Reputation: 55
I am running a regression with clustered standard errors by year. This is easy to do with Stata but I have to do it with R, so I run it using the lm_robust()
function from the estimatr
package. The problem is that I must now get the marginal effects of some variables but I cannot do it and I guess it is because of the cluster standard error. I followed what is on the manual for lm_robust()
and I've seen they only used the margins command from the margins package for other functions without clustered standard errors... Does anyone have a clue on how can I get and plot the marginal effects?
set.seed(42)
library(fabricatr)
library(randomizr)
dat <- fabricate(
N = 100, # sample size
x = runif(N, 0, 1), # pre-treatment covariate
y0 = rnorm(N, mean = x), # control potential outcome
y1 = y0 + 0.35, # treatment potential outcome
z = complete_ra(N), # complete random assignment to treatment
y = ifelse(z, y1, y0), # observed outcome
# We will also consider clustered data
clust = sample(rep(letters[1:20], each = 5)),
z_clust = cluster_ra(clust),
y_clust = ifelse(z_clust, y1, y0)
)
Then when I run the regression with the lm_robust()
function:
library(estimatr)
lmout_cl <- lm_robust(
y_clust ~ z_clust + x,
data = dat,
clusters = clust
)
And finally, I try to get the margins...
library(margins)
mar_cl <- margins(lmout_cl)
But this results in an error:
Error in attributes(.Data) <- c(attributes(.Data), attrib) :'names' attribute
[1] must be the same length as the vector [0]
Upvotes: 5
Views: 2863
Reputation: 475
Apologies for this bug which prevents margins()
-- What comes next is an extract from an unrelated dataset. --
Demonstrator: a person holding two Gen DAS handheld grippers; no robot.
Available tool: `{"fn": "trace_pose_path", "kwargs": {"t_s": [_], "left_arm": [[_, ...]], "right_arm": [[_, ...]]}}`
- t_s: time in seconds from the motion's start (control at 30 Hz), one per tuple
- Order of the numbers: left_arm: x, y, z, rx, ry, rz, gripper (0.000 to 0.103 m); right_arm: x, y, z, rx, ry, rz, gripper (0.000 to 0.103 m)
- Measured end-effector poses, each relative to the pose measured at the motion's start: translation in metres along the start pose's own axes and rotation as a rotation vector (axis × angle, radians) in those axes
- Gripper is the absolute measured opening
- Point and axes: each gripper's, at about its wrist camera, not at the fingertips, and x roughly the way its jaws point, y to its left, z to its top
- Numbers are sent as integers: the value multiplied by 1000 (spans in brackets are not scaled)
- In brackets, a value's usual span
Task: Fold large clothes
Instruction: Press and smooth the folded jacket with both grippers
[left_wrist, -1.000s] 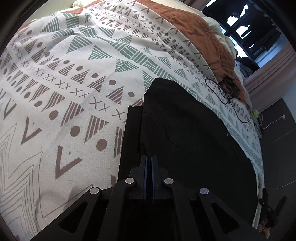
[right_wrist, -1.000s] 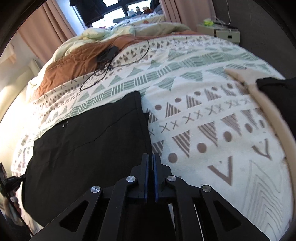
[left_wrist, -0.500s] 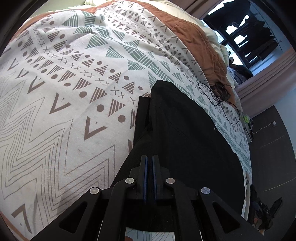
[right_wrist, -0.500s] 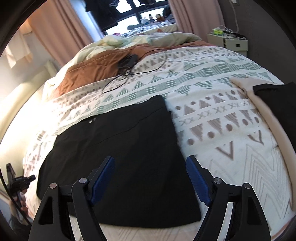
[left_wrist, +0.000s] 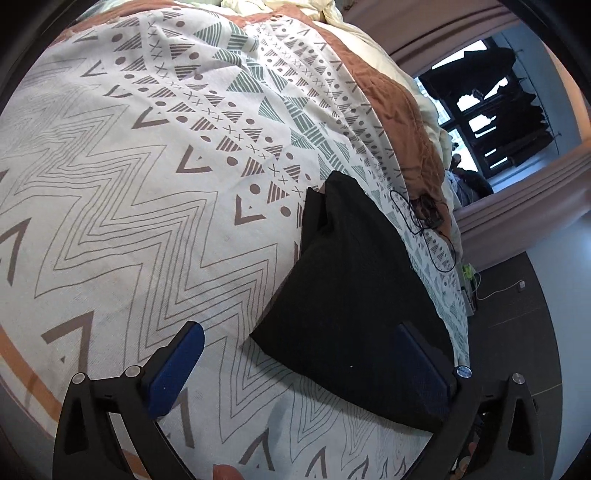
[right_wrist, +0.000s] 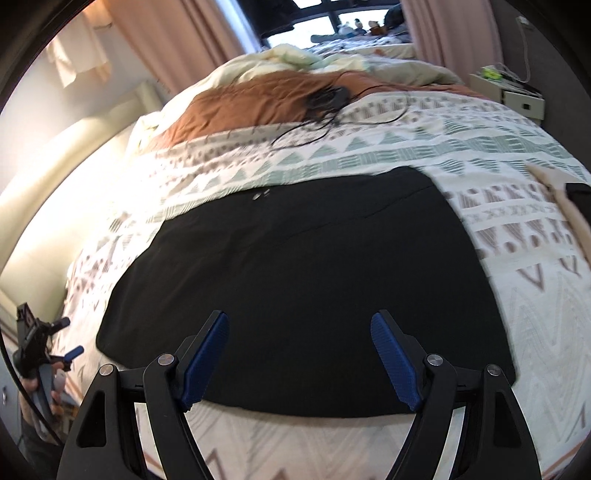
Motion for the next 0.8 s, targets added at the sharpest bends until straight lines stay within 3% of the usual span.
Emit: {"fn": "trace_pose_path", "kwargs": {"t_s": [0.2, 0.37, 0.6, 0.7, 0.8], "left_arm": [[-35, 15, -10, 18, -116, 33, 102], [-50, 24, -18, 22, -164, 52, 102], [-44, 24, -36, 76, -142, -32, 100], [-38, 27, -39, 39, -101, -24, 97], [-28, 32, -40, -9, -46, -73, 88]], "right_arm": [[5, 37, -16, -47, 22, 9, 80], [12, 67, -33, -98, 51, -4, 80], [22, 102, -52, -163, 82, 12, 79], [28, 114, -57, -188, 101, 25, 68], [35, 120, -58, -186, 127, 36, 58]]}}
from working with lm_robust()
objects with non-numeric clusters in estimatr
versions 0.10 and earlier. This was created by the internal way both estimatr::lm_robust()
and margins::margins()
handle which variables are in the model.
The bug has since been solved and so you have two solutions within estimatr
.
Let me first generate the data.
library(fabricatr)
library(randomizr)
dat <- fabricate(
N = 100,
x = runif(N),
clust = sample(rep(letters[1:20], each = 5)),
y_clust = rnorm(N),
z_clust = cluster_ra(clust),
)
Get the latest version of estimatr
(v0.11.0)
The dev version on https://declaredesign.org/r/estimatr has a fix for this bug, and it will be on CRAN in the next month or so.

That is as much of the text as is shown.